Yes, the parentheses make the difference exactly as you say. Because (->) is right-associative, but not mathematically associative, a parenthesized expression on the left side of a function arrow cannot be split up the way you're suggesting:
(a -> b) -> (f a -> f b) /= a -> b -> f a -> f b
The -> operator is in this regard just like the exponentiation operator, ^, which is notationally right-associative but not mathematically associative:
(2 ^ 2) ^ (2 ^ 2) /= 2 ^ 2 ^ 2 ^ 2
4 ^ 4 /= 2 ^ (2 ^ (2 ^ 2))
256 /= 2 ^ (2 ^ 4)
256 /= 2 ^ 16
256 /= 65536
(The analogy to exponentiation isn't my own invention; function types are "exponential types" in the same sense that (a, b) is a "product type" and Either a b is a "sum type." But note that a -> b is analogous to b ^ a, not a ^ b.
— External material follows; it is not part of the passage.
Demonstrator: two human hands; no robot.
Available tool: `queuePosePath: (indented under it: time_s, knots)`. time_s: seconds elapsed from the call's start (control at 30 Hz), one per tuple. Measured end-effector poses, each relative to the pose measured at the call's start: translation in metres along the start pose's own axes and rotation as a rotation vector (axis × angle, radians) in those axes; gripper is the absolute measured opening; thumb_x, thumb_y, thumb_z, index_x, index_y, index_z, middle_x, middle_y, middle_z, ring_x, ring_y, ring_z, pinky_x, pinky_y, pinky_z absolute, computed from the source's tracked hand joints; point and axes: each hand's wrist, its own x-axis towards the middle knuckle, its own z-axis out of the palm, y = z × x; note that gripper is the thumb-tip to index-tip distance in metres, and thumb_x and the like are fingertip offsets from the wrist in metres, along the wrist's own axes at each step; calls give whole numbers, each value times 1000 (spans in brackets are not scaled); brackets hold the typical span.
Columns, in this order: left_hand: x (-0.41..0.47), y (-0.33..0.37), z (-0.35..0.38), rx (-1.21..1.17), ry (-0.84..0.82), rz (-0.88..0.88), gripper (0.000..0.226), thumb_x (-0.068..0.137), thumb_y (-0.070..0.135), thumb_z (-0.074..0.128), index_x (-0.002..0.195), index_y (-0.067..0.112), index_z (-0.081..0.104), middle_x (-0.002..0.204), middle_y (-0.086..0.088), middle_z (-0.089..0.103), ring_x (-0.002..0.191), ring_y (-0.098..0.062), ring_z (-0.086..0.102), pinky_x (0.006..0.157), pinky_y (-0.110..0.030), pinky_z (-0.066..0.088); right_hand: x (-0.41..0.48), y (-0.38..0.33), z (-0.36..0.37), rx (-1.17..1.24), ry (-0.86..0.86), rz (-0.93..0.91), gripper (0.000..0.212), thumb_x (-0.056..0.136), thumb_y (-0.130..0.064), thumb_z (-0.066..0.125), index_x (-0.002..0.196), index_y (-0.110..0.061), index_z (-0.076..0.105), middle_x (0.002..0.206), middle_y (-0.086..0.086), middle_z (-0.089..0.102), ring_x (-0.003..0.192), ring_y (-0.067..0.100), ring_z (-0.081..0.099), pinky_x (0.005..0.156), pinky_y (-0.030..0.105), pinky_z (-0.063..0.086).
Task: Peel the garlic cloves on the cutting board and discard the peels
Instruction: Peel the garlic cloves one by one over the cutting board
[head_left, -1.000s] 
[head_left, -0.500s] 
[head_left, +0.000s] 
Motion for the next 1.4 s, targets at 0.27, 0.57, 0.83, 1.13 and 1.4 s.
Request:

See this blog post for an example-heavy explanation; also this answer gives a mathematical overview of type algebra.)
The apparent oddity with fmap2 is that the type looks like it takes one parameter, but the definition looks like it takes three. Contrast this version, which to me at least looks more like the type signature:
fmap2 :: Functor f => (a -> b -> c) -> (f a -> f b -> f c)
fmap2 h = \fa fb -> undefined
Now we have a nice "one-argument" thing, fmap2 h = ..., with a "two-argument" lambda on the right. The trick is that in Haskell these two expressions are equivalent[*]: the Haskell Report says the "function" form, with the parameters on the LHS, is "semantically equivalent" to a simple pattern binding of a lambda.
You could also rewrite the type to eliminate the parentheses on the right side of an arrow, again because -> is right-associative:
(a -> b -> c) -> (f a -> f b -> f c)
== (a -> b -> c) -> f a -> f b -> f c
just like
(2 ^ 2 ^ 2) ^ (2 ^ 2 ^ 2)
== (2 ^ 2 ^ 2) ^ 2 ^ 2 ^ 2
[*]: They're semantically equivalent, but when compiled with GHC their performance characteristics can and sometimes do differ. GHC's optimizer treats f x = ... and f = \x -> ... differently.